She-who-must-not-be-named666's authors' note: This is the first installment of our new and hopefully long parody fic, enjoy and laugh your butts off! (Uh, I hope…), and sorry, pink light sabers are limited edition, there are only two made, one for Harry, and one for the co-author of this story, Erika (KeithUrbanFan). Please R & R!
X Chapter Two X
Harry Potter trudged down the dirt paved path of the Forbidden Forest, grumbling to himself. He tripped several times on roots, scraping his knees and putting a run in his tights, and noted with an uneasy feeling the amount of spider-webs was growing. He was getting close.
It began to drizzle, as Harry grew closer to what looked like a pond. Harry sighed and hitched up his tights to avoid soaking them in water.
"At least things couldn't get much worse, right?" he complained aloud. Suddenly Harry felt something hard bounce off the back of his head. "Ow! My freakishly large head!" he cried, stopping to glance around. "Who threw that!" he demanded.
"I did," croaked something sitting cross-legged on a lillypad in the middle of the lake. It appeared to be meditating. Harry squinted his eyes. It was a frog…of some sort. But it was very old….and short…and full of wrinkles….what that hair growing out from his ears?
"Kermit? Kermit the Frog?" he asked, in confusion.
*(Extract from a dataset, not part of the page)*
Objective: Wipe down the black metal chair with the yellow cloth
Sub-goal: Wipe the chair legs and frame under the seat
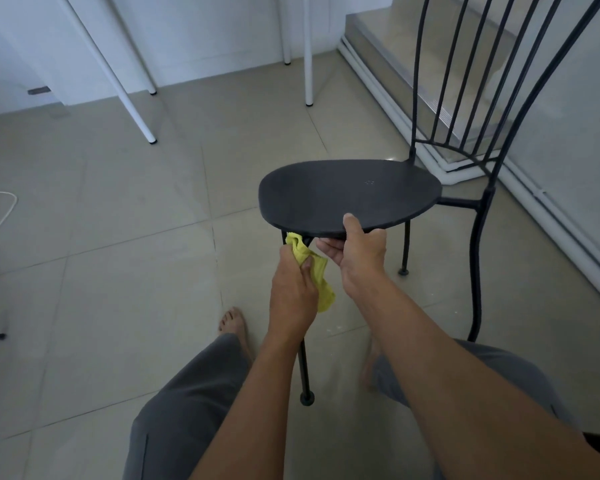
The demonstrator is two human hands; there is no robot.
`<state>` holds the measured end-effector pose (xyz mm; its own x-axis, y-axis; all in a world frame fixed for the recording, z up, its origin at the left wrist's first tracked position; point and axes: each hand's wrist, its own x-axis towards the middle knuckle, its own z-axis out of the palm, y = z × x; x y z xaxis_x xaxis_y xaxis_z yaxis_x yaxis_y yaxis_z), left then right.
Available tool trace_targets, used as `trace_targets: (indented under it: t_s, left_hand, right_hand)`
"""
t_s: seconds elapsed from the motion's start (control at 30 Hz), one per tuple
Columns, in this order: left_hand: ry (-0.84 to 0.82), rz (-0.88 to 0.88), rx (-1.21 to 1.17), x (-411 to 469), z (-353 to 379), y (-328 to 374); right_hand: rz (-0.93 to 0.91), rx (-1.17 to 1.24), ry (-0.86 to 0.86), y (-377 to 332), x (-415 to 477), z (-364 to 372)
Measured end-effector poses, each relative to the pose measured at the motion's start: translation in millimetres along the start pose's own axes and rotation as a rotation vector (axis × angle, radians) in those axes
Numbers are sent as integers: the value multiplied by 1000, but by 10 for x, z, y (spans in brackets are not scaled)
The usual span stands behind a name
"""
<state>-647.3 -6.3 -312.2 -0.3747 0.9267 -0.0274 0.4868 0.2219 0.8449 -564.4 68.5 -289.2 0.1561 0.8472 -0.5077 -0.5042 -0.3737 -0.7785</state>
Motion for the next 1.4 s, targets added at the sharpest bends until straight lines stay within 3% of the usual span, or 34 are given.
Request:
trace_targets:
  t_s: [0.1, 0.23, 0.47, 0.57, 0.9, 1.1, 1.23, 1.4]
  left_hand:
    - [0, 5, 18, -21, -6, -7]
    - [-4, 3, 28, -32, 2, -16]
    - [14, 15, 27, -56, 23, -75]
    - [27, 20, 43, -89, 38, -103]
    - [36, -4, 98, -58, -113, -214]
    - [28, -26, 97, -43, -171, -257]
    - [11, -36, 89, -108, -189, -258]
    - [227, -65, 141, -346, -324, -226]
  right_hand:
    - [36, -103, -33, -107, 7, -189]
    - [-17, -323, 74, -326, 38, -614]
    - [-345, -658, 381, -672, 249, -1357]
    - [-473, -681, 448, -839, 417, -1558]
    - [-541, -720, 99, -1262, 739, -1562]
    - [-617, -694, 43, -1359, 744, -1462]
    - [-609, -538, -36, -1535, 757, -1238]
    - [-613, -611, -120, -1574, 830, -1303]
This was greeted by another rock to his cranium.
"Kermdoda the Frog am I," the creature replied with a scratchy voice. "But call me Kermdoda you may." The frog's eyes seemed to grow foggy as his voice gained a youthful dreaminess in it. "Ahhh Kermit the Frog….I haven't heard that name in a very very very very very very long-"
"Get to the point!" screamed Harry.
"Shut the hell up!" Kermdoda snapped "I was about to tell you that I was Kermit once!"
"But you just said-"
"Changed my name, did I, to escape Darth Voldie. Talk backwards sometimes I do, for senile am I."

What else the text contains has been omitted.